Forever Is For Dreamers
We went to a funeral today for the mother of the husband of Jenny's best friend Amy. It was a sweet ceremony. The attendees sang "It Is Well With My Soul," a favorite protestant hymn of this atheist. Penned in 1873 by a Chicago lawyer who first lost his wealth in the Great Chicago Fire, then his four year old son, then his four daughters on a ship that sank in the Atlantic. He was inspired and wrote the lyrics as he neared the place the ship sank that took his girls' lives. It puts things in perspective. I may need to stop kvetching. If only I had faith in something.
I may be wrong, but it felt entirely like Mark, Amy's husband, was utterly rude to me when we interacted. I suspect Jenny's lies to Amy have changed the way he feels about me. We had always been warm and friendly toward one another.
Jenny went to the funeral without covering her head. She is so brave. I want that fortitude.
Looked at some homes last night. We liked three of the homes. One, 3300 square feet on a green belt, and .83 acres, and built just 3 years ago, we discussed making an offer on. I told Jenny, before we left to see it, if we liked it we needed to offer now. I said it again last night after we got home. She wanted to sleep on it. When I woke this morning the home was pending. Sigh. The second home, on Beacon is also fabulous. It will get lots of offers over asking. I wouldn't waste my time making an offer--we will see. The last is also quite lovely and comes with its own fallout shelter, green house, and brand new 1000 foot garage. I suspect we will miss out on that one as well. These other two are taking offers Tuesday. I suggested a strategy on making an offer on the second home that the realtor shot down out of hand. We have to make a change. I may not know realty, but I do negotiate for a living. The hunt is getting old.
Even so, this morning we will go see 5 houses in 3 hours. So many homes went on the market, and its so fucking hot, the odds may be improved this week.
Jenny is feeling well. Got some new medicine to help her digestion--which costs almost 200 dollars a pill and which actually works--it has given her her appetite back. She feels hungry for the first time in a year, which is a blessing.

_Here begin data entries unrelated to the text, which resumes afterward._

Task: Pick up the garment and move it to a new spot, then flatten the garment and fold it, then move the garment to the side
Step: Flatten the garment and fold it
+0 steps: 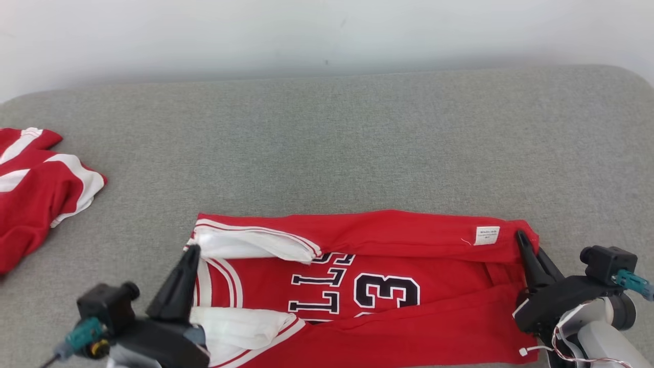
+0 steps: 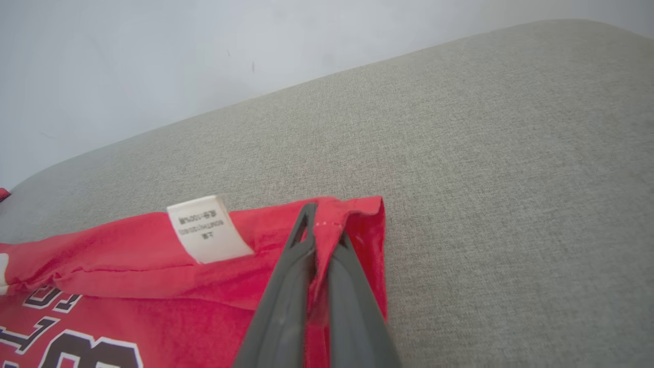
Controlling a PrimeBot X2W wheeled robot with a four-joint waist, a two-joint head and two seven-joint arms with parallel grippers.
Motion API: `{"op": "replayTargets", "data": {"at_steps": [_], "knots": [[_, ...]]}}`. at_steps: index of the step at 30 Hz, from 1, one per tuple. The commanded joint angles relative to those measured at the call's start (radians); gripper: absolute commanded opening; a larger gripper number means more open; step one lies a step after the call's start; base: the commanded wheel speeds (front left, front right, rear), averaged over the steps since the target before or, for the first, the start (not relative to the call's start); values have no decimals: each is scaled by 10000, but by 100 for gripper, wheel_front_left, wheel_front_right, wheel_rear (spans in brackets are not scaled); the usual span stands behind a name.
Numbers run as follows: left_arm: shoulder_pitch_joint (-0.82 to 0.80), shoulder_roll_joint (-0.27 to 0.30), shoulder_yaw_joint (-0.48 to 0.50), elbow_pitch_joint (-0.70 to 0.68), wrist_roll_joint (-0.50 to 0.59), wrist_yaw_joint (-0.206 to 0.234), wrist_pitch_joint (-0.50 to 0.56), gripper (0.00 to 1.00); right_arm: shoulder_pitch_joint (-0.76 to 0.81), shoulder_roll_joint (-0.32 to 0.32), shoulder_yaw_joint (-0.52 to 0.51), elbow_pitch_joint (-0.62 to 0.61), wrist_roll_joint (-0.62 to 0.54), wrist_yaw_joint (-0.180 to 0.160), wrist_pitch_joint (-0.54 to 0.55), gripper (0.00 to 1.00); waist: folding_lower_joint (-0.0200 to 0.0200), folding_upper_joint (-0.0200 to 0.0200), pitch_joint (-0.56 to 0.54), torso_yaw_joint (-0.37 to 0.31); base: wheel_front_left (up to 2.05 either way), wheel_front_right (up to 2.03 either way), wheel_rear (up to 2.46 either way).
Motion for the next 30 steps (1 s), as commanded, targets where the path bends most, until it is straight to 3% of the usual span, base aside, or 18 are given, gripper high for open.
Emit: {"op": "replayTargets", "data": {"at_steps": [1,9,18,19,20,21,25,30], "knots": [[392,-149,29,-129,190,12,-28,0,183,-113,-95,-51,104,-28,-53,0,2,2,-69,84,0,0,0],[1619,-743,516,-374,633,156,-30,0,1095,-228,-638,-565,104,-28,-106,0,2,2,-219,200,0,0,0],[2764,-1339,1328,-278,1020,-93,-31,0,2137,69,-1291,-1397,-127,-28,214,0,2,2,-353,215,0,0,0],[2807,-1370,1287,-158,1071,-145,-31,0,2194,107,-1339,-1471,-186,-28,276,27,2,2,-363,206,0,0,0],[2764,-1388,1284,-94,1206,-152,-31,37,2249,147,-1391,-1513,-221,-28,358,100,2,2,-370,198,0,0,0],[2717,-1467,1363,-46,1270,-152,-31,99,2299,190,-1435,-1557,-278,-28,433,100,2,2,-381,189,0,0,0],[2775,-1791,1761,73,1561,-244,-31,100,2415,165,-1654,-1762,-457,-28,577,100,2,2,-416,158,0,0,0],[2879,-2207,2942,-245,2484,-184,-31,100,2495,36,-1969,-2021,-636,-28,723,100,2,2,-452,161,0,0,0]]}}
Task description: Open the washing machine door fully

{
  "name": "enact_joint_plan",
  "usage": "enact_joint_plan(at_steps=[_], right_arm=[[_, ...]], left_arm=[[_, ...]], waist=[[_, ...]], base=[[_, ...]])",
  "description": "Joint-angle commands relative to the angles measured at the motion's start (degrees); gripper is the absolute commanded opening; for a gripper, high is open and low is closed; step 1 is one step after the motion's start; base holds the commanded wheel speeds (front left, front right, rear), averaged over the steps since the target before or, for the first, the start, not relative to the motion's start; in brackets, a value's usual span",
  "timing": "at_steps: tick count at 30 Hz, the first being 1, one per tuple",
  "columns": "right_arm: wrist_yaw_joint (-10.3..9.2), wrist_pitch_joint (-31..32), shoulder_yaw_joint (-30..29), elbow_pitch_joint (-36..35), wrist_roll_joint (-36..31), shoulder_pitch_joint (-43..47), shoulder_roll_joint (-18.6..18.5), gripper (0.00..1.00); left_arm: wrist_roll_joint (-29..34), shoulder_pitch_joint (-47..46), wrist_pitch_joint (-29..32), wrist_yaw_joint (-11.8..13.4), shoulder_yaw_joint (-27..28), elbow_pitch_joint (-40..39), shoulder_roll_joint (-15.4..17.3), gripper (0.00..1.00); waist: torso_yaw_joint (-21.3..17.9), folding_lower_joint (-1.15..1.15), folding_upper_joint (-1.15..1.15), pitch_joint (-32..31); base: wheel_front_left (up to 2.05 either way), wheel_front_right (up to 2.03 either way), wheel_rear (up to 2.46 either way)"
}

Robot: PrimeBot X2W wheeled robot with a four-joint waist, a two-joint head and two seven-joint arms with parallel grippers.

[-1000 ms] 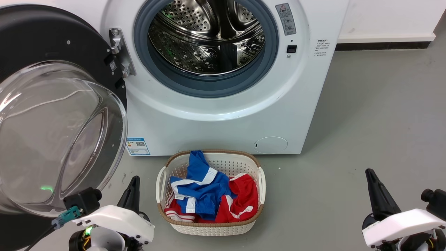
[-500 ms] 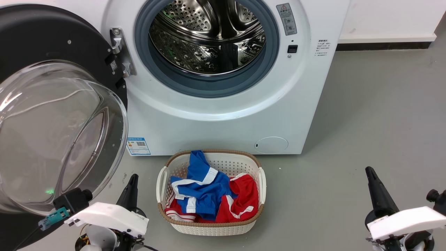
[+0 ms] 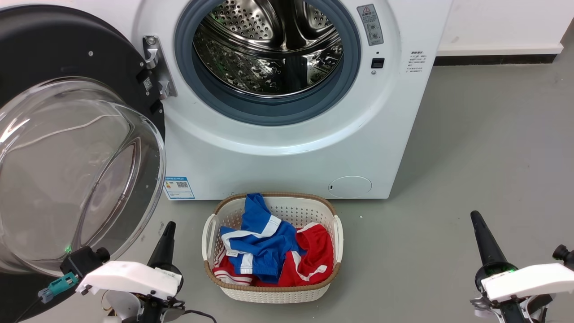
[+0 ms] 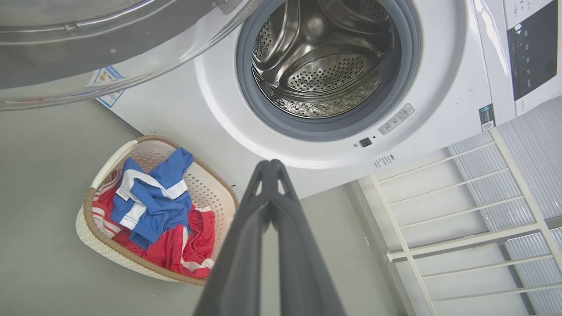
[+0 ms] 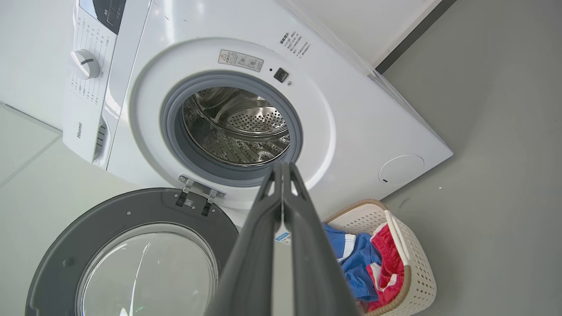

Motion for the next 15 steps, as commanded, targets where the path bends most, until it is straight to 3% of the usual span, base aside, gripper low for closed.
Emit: enact_joint_plan(at_steps=[1, 15], right_arm=[[0.01, 0.1, -0.1, -0.2, 1.7, -1.4, -0.1, 0.00], [0.01, 0.7, -0.4, 1.5, 10.6, -2.4, -0.1, 0.00]], left_arm=[[-1.2, -1.3, 0.3, -0.5, 0.7, -0.4, -0.1, 0.00], [-8.2, -1.4, 1.7, -2.5, 3.5, 0.3, -1.8, 0.00]], waist=[[0.0, 0.00, 0.00, 0.0], [0.2, 0.00, 0.00, 0.0]], base=[[0.00, 0.00, 0.00], [0.00, 0.00, 0.00]])
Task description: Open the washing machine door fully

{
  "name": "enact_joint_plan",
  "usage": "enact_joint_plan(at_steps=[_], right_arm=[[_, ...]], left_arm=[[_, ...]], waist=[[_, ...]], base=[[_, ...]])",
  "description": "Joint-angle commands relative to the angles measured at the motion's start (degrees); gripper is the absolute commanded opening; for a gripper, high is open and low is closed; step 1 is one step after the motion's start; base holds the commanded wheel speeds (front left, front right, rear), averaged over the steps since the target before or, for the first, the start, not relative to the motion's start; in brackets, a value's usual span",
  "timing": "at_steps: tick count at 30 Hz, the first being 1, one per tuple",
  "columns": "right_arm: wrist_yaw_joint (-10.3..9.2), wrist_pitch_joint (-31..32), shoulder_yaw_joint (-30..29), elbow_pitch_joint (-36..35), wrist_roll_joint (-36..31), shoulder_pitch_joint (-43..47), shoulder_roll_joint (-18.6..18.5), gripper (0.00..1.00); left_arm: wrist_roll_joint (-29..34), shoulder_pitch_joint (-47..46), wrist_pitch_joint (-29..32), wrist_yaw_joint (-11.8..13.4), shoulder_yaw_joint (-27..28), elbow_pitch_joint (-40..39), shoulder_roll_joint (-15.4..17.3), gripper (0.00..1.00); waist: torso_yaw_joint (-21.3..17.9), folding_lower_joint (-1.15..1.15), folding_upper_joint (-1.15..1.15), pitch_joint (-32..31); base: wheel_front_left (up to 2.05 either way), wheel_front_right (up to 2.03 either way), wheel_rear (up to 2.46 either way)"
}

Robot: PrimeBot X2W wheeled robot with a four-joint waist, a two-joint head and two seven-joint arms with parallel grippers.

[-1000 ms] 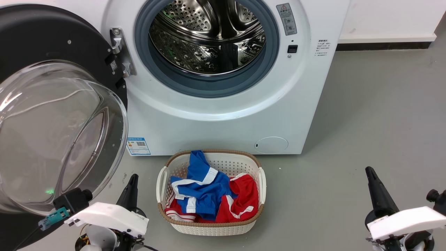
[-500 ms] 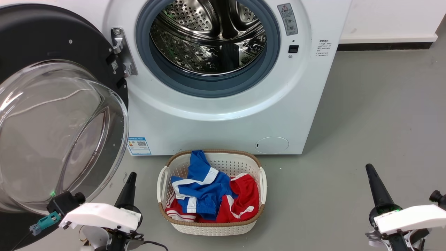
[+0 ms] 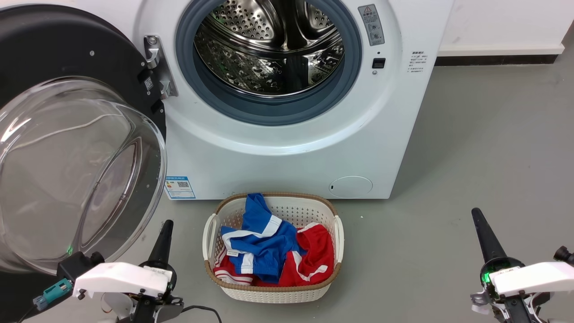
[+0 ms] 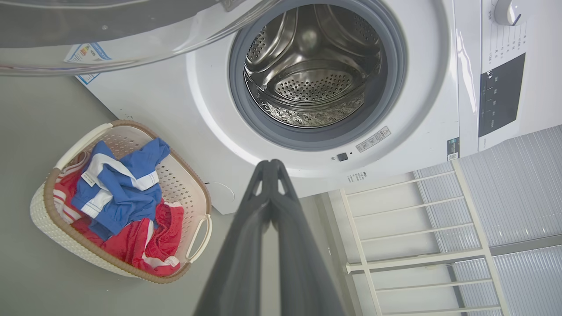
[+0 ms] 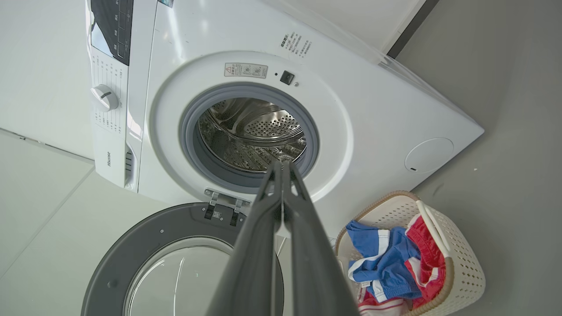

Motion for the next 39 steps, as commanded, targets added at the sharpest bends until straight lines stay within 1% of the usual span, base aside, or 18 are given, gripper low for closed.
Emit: enact_joint_plan(at_steps=[1, 21, 39], right_arm=[[0.02, 0.2, -0.1, -0.1, 1.5, -1.3, -0.1, 0.00], [0.02, 0.9, -0.4, 2.0, 12.4, -2.4, -0.1, 0.00], [0.02, 1.4, -0.6, 3.7, 20.7, -3.4, -0.1, 0.00]], left_arm=[[-1.1, -1.3, 0.3, -0.5, 0.7, -0.3, -0.2, 0.00], [-9.7, -1.4, 2.0, -3.0, 4.1, 0.7, -2.3, 0.00], [-16.2, -1.4, 3.5, -4.8, 6.7, 1.4, -4.0, 0.00]], waist=[[0.0, 0.00, 0.00, 0.0], [0.2, 0.00, 0.00, 0.0], [0.4, 0.00, 0.00, 0.0]], base=[[0.00, 0.00, 0.00], [0.00, 0.00, 0.00], [0.00, 0.00, 0.00]])
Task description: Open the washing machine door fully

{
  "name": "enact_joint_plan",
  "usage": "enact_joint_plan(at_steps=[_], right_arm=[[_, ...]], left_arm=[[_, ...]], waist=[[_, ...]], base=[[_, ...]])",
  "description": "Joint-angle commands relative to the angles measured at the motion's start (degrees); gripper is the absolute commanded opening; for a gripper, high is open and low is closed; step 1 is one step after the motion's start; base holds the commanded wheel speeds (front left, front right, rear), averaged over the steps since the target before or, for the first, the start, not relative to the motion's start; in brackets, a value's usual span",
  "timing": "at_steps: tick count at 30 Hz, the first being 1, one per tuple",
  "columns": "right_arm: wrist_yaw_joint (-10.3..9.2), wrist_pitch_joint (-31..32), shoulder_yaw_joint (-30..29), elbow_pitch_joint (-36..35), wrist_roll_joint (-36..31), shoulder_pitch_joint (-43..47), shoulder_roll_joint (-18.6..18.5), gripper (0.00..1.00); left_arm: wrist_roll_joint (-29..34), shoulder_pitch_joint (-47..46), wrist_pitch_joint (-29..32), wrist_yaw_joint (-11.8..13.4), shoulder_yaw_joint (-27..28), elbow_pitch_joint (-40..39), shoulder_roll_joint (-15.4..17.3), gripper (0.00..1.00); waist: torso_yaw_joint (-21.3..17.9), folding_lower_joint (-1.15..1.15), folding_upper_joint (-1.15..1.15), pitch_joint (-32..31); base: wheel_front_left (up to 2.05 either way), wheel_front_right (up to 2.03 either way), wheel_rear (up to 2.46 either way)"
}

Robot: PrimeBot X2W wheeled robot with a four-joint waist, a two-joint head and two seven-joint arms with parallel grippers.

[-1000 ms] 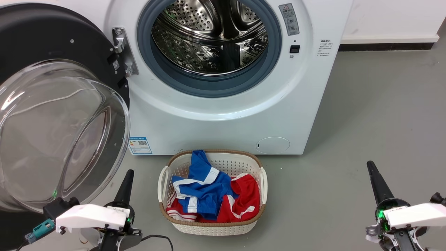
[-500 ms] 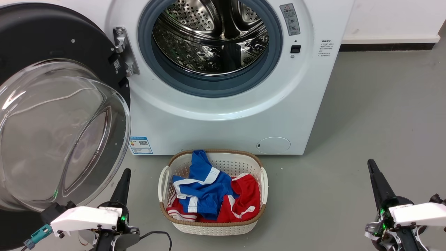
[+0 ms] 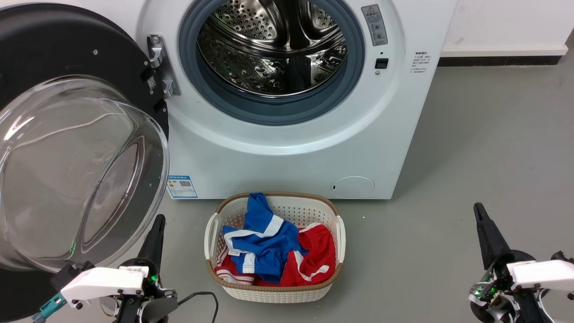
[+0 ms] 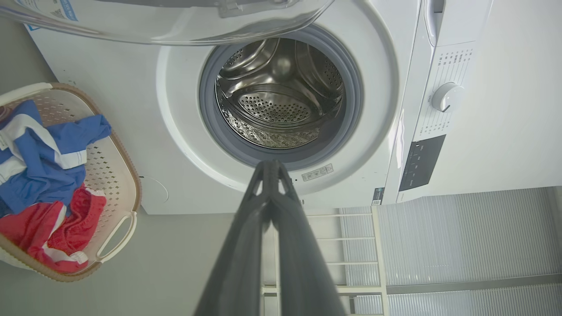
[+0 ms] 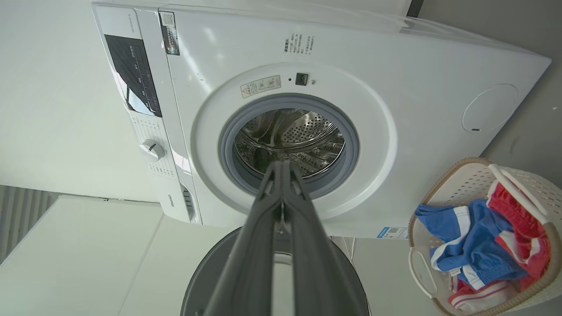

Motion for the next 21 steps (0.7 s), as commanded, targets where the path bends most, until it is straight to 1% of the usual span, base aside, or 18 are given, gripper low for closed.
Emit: enact_joint_plan(at_steps=[1, 14, 21], right_arm=[[0.02, 0.1, -0.1, 0.2, 1.4, -1.1, -0.1, 0.00], [0.02, 0.5, -0.2, 1.3, 6.8, -1.6, -0.1, 0.00], [0.02, 0.5, -0.2, 1.3, 7.0, -1.5, -0.1, 0.00]], left_arm=[[-1.1, -0.7, 0.4, -0.4, 0.5, 0.1, -0.3, 0.00], [-5.2, -0.7, 1.3, -1.6, 2.2, 0.6, -1.4, 0.00], [-5.4, -0.7, 1.3, -1.7, 2.3, 0.6, -1.4, 0.00]], waist=[[0.0, 0.00, 0.00, 0.0], [0.2, 0.00, 0.00, 0.0], [0.2, 0.00, 0.00, 0.0]], base=[[0.00, 0.00, 0.00], [0.00, 0.00, 0.00], [0.00, 0.00, 0.00]])
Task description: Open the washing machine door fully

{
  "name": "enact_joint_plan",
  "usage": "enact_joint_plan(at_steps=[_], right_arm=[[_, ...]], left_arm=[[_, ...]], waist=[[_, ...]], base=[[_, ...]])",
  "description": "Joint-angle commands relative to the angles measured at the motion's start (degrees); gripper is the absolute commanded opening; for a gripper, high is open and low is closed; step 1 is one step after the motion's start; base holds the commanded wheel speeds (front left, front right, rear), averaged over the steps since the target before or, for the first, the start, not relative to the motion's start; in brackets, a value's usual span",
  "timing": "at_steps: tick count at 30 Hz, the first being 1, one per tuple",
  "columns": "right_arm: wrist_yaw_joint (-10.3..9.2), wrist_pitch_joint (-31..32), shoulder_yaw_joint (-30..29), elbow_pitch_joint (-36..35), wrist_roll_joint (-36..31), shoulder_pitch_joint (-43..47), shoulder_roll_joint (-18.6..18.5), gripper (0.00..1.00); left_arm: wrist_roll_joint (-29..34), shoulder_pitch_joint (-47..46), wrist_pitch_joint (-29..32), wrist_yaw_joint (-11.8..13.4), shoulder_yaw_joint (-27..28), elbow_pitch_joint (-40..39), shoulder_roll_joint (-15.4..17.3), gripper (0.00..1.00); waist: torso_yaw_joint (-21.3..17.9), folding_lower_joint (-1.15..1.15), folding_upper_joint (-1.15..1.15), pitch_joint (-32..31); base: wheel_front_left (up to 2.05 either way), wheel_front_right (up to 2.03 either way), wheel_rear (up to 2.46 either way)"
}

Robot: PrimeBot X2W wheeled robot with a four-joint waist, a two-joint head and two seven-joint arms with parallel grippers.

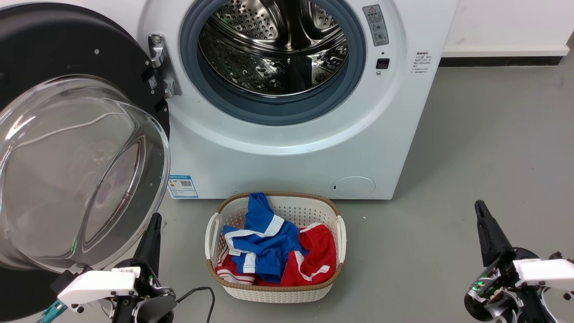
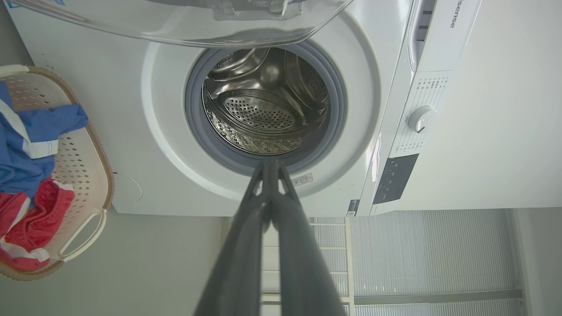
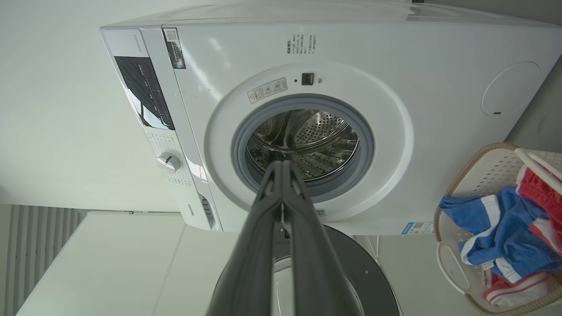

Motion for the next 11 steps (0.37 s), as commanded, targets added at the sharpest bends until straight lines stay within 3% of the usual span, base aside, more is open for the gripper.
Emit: enact_joint_plan(at_steps=[1, 11], right_arm=[[0.02, 0.0, -0.1, 0.0, 0.2, -0.6, -0.1, 0.00], [0.02, 0.0, -0.1, 0.0, 0.2, -0.6, -0.1, 0.00]], left_arm=[[-0.1, -0.5, 0.2, -0.2, 0.2, 0.1, 0.0, 0.00], [0.0, -0.5, 0.2, -0.2, 0.2, 0.0, -0.1, 0.00]], waist=[[0.0, 0.00, 0.00, 0.0], [0.0, 0.00, 0.00, 0.0]], base=[[0.00, 0.00, 0.00], [0.00, 0.00, 0.00]])
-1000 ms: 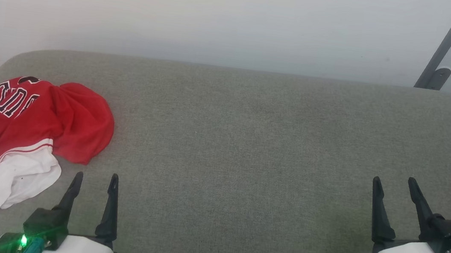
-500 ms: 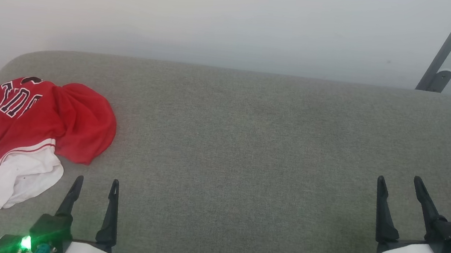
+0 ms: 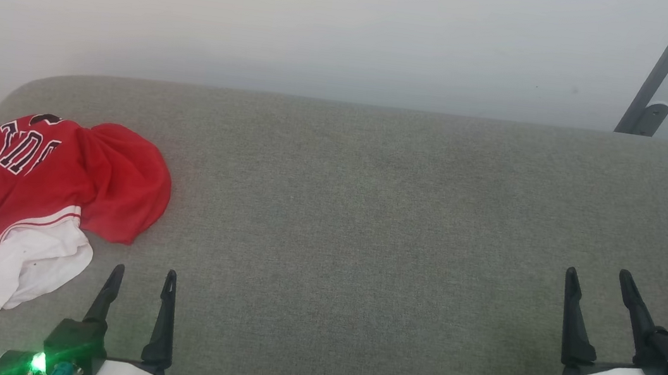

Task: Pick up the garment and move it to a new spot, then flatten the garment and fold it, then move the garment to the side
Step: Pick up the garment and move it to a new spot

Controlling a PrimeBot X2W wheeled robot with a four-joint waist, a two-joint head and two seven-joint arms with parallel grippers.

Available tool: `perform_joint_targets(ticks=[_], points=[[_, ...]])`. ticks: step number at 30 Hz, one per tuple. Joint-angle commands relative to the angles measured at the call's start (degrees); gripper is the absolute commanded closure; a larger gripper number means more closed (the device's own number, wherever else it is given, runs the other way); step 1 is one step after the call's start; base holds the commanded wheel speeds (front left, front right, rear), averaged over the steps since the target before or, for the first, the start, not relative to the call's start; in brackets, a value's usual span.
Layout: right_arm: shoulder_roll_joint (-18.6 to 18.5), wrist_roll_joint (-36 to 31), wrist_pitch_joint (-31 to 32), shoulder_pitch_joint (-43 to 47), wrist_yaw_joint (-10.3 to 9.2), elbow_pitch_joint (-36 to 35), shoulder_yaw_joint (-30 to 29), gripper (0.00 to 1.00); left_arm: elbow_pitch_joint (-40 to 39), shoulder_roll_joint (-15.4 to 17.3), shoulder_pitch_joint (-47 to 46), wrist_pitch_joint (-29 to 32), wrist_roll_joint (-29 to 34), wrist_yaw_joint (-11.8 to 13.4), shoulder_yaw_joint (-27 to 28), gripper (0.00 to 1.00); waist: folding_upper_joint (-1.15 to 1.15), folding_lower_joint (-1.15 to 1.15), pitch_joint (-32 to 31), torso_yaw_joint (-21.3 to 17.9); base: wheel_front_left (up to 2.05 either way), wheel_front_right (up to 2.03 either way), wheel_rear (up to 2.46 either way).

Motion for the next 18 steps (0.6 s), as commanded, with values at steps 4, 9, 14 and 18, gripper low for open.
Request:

That said, she is still lying about el pinché. I went to hook my phone up in her car, and her phone log popped up, showing that they talk every day. It caused her some consternation when I mentioned it after she was being mean to me for no discernable reason the other evening, at least none I could pinpoint. I said, "You know I am nice to you all the time, despite the fact that you love someone else." Her rejoinder, "You don't know what you are talking about. You ended that relationship for me." If you read that last sentence with a bitter tone, you were reading correctly. I said, "And you don't talk to him every day?" Not surprisingly, she lied and claimed no, and in fact hadn't spoken to him in days. I then noted that the phone logs in the car showed she spoke to him everyday. She went quiet. It reminded me of the lyrics to a Kali Uchis song.
Jenny is talking about beating this disease more frequently now. She told me twice on Saturday that she believes this chemo is working, and spoke several times about living 20-30 more years, and even suggested that she could get well enough to cease chemotherapy, the only thing keeping the tumor at bay. I am so fucking heartbroken for her. Meanwhile, I am on the sectional, a fan blowing on me, looking for homes with her with master bedrooms in which I will never sleep in while she is living. This life.